Colleen Sweeney '11 (Government and Legal Studies & Environmental Studies) worked for the Maine Volunteer Lawyer’s Project in Portland. VLP provides legal aid to low-income Maine residents in hopes that they may be given an equal opportunity to navigate the legal system. In addition to volunteering with the VLP the previous academic year, Colleen’s summer placement allowed her to broaden her knowledge of the legal realm. She invested most of her efforts interviewing clients over the phone and in person at the Court House Assistance Programs in the Portland and Lewiston District Courts. She also completed research on how the Earned Income Tax Credit can help Mainers overcome poverty.
"Many of our clients at VLP perceive the legal system as an extremely daunting obstacle, which has revealed to me how imperative legal services are to those living in poverty. I have gained an immense respect for my coworkers that have dedicated their careers to helping those suffering from poverty. The VLP provides a wonderful service, and my experience with the organization has been invaluable."
Alisha Turak '12 (Government and Legal Studies & Economics) worked with the Maine Center for Economic Policy (MECEP), a non-profit organization that promotes public policies that help Mainers prosper in a strong, fair, and sustainable economy. During her ten weeks at MECEP, Alisha helped compile and analyze data for several large projects, including an eight-year retrospective on Maine’s spending patterns and a report on the conditions of Maine’s working poor families. She also created a system for logging MECEP’s media presence, wrote several blog posts, and hosted MECEP’s weekly TV show, “State of the State.”
"Working at MECEP has been an engaging and rewarding experience. By working directly with data on Maine’s economy, the state’s spending patterns, and working families in poverty, I’ve come to understand both Maine and economic policy in new ways. Applying the economic principles I’ve learned in class to the real world and real issues has invaluably furthered my education, and I look forward to applying what I’ve learned this summer to my coursework for the next two years."

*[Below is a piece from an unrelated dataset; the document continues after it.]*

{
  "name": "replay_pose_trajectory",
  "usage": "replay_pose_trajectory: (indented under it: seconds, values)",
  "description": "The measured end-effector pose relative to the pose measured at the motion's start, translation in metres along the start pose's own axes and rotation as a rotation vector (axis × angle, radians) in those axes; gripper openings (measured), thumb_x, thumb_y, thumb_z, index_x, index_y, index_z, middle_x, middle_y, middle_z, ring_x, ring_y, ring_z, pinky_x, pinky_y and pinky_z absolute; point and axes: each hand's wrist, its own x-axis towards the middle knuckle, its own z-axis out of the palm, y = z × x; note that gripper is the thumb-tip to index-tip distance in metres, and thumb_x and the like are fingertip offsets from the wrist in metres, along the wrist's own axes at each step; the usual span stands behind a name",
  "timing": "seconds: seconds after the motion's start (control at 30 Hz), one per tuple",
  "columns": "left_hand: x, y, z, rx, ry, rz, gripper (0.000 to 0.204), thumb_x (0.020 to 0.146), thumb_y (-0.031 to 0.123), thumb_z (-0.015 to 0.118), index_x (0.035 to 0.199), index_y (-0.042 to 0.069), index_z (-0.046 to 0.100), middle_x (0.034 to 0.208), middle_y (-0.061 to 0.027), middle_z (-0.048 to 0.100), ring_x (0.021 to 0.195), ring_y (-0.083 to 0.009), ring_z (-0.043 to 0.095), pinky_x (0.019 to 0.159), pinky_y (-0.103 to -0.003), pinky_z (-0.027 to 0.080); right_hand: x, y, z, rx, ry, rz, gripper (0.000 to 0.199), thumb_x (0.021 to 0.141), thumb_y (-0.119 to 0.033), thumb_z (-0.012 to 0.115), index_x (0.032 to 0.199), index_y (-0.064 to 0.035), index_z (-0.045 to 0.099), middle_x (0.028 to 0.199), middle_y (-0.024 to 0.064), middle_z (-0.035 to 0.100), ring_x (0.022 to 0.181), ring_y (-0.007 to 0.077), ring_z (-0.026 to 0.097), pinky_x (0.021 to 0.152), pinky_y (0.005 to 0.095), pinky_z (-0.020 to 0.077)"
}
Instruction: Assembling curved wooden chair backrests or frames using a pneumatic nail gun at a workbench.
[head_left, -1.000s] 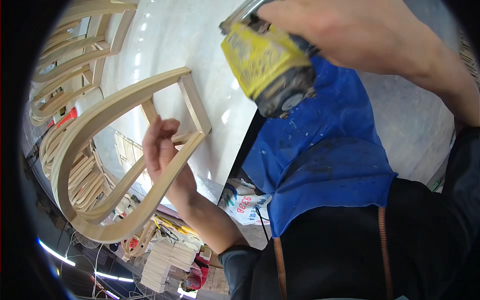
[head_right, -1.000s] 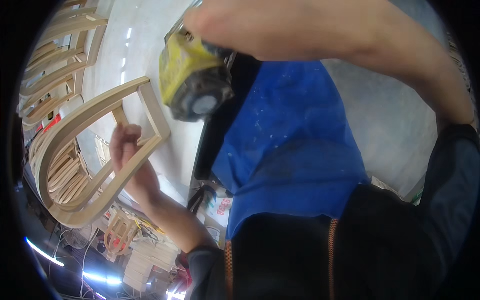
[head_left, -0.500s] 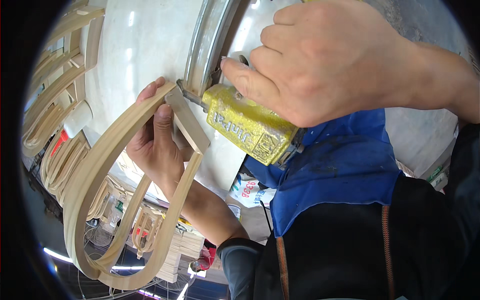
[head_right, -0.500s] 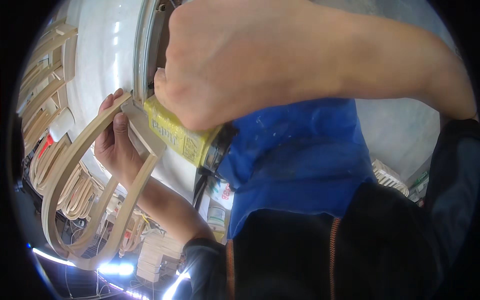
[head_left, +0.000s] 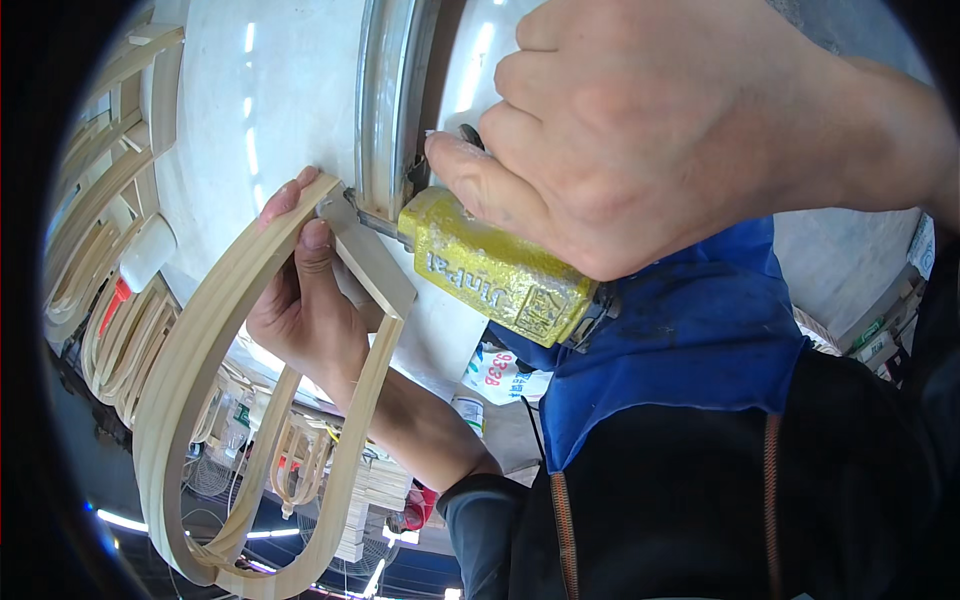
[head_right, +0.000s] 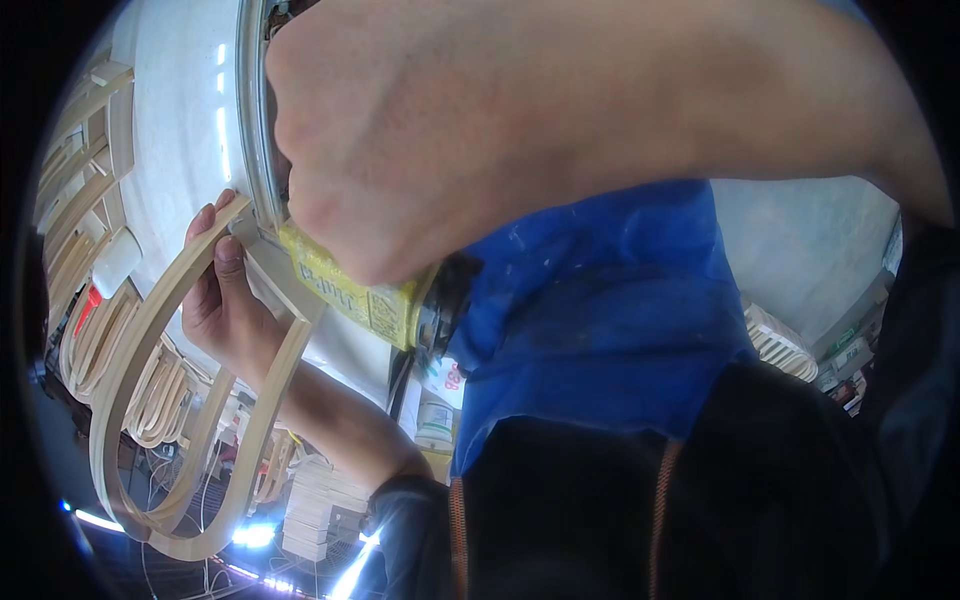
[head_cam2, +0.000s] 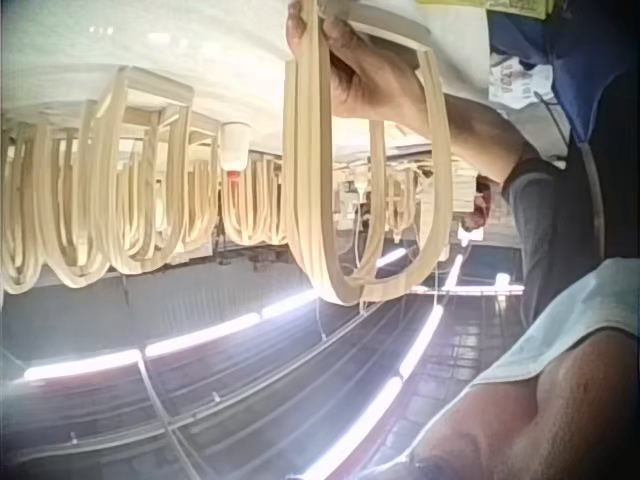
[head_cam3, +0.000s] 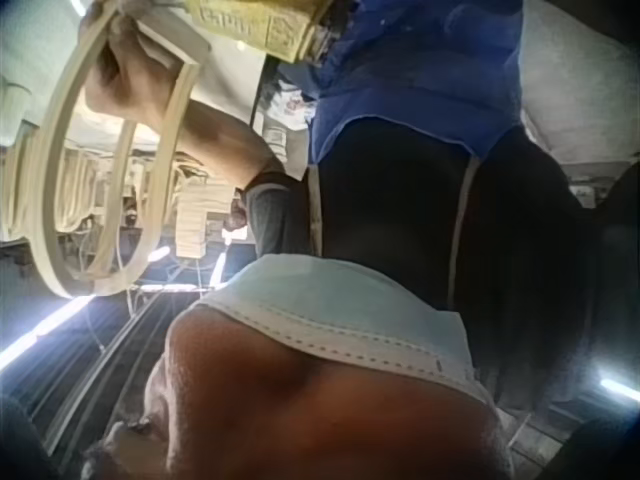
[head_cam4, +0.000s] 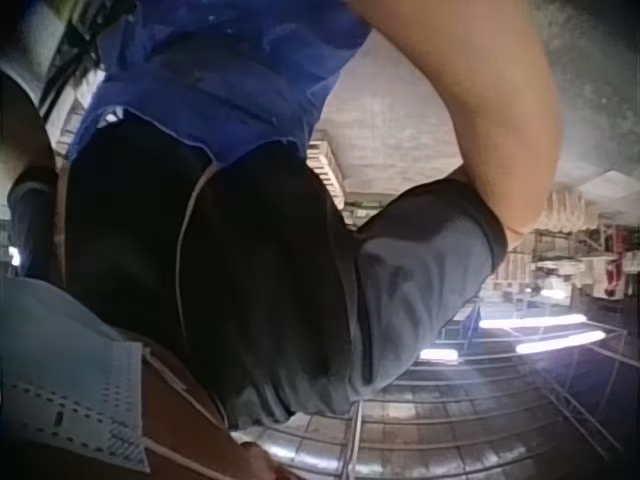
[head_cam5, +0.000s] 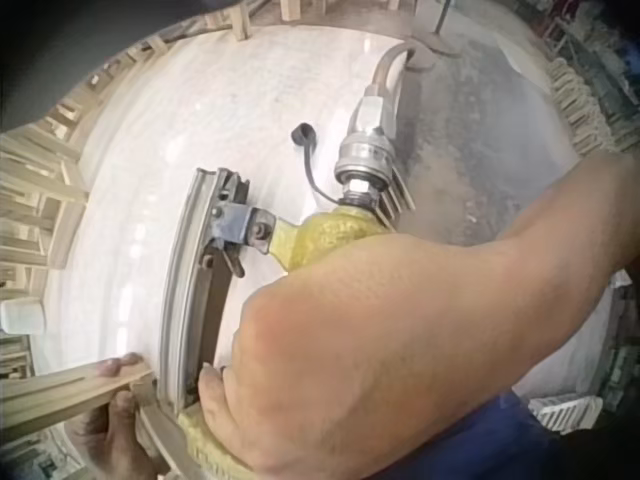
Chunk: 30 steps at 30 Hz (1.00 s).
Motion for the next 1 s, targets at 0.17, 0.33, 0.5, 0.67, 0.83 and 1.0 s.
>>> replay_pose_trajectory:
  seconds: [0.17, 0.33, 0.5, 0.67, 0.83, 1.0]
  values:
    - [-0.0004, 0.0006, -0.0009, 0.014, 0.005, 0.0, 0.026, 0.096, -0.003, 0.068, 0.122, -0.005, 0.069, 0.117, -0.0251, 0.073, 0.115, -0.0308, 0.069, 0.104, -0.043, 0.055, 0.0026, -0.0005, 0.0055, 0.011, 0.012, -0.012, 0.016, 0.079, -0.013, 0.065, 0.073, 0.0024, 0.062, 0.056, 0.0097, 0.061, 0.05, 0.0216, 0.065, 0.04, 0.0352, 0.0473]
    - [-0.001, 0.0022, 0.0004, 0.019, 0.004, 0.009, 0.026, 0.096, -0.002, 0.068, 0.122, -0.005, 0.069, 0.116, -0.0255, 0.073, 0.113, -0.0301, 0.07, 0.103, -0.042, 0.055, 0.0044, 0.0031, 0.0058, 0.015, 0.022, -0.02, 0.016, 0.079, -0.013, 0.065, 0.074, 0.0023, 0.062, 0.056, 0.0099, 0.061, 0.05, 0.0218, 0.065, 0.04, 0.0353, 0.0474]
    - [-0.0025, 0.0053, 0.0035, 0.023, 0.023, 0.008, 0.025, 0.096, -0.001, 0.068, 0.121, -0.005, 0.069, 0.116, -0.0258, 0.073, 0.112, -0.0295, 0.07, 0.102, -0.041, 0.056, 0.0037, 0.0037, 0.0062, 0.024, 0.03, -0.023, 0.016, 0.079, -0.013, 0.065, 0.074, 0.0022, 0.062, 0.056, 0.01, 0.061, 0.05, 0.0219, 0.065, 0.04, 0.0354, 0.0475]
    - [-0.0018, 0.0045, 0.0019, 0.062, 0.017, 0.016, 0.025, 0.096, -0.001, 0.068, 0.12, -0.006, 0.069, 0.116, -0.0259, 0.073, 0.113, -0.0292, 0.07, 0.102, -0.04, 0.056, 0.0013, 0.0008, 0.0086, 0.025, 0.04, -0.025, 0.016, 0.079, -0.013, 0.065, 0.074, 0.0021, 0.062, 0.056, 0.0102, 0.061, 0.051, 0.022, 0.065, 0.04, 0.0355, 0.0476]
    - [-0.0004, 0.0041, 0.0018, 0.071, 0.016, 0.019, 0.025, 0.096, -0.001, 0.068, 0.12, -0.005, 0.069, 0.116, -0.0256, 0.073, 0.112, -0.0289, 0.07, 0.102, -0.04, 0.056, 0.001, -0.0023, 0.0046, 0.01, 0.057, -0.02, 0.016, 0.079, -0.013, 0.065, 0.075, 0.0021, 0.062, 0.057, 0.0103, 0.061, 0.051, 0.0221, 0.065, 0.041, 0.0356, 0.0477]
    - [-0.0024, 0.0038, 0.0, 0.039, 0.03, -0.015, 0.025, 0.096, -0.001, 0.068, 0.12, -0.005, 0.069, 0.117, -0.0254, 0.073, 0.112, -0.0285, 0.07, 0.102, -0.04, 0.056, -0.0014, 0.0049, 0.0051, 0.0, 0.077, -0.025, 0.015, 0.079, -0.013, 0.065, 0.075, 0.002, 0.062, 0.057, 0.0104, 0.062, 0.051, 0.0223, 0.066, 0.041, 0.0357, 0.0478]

Rachel Turkel '11 (Philosophy/Math) worked at Oasis Health Network, a non-profit organization that provides free medical and dental clinics to the uninsured, and helps Mainers receive their prescription medications for low or no cost. Rachel worked with the Community Prescription Assistance Program (CPAP), interviewing patients and applying to pharmaceutical companies on their behalf in order to purchase medications that they could not afford. Rachel also collaborated with Mid Coast Hospital to develop fundraising material for CPAP. Further, she met with local town offices to build partnerships, and spread the word about Oasis’ services.
"I have learned more working at Oasis this summer than I ever thought possible. From interacting with patients, to meeting with town offices, to trying to navigate our complex healthcare system, I have gained a much wider perspective on the struggles of uninsured and low-income Mainers. It is heartbreaking to hear from people who are forced to choose between buying food for their family and purchasing their prescription medicines. Fortunately, Oasis is here to help our community, and I am so proud to be a part of that work."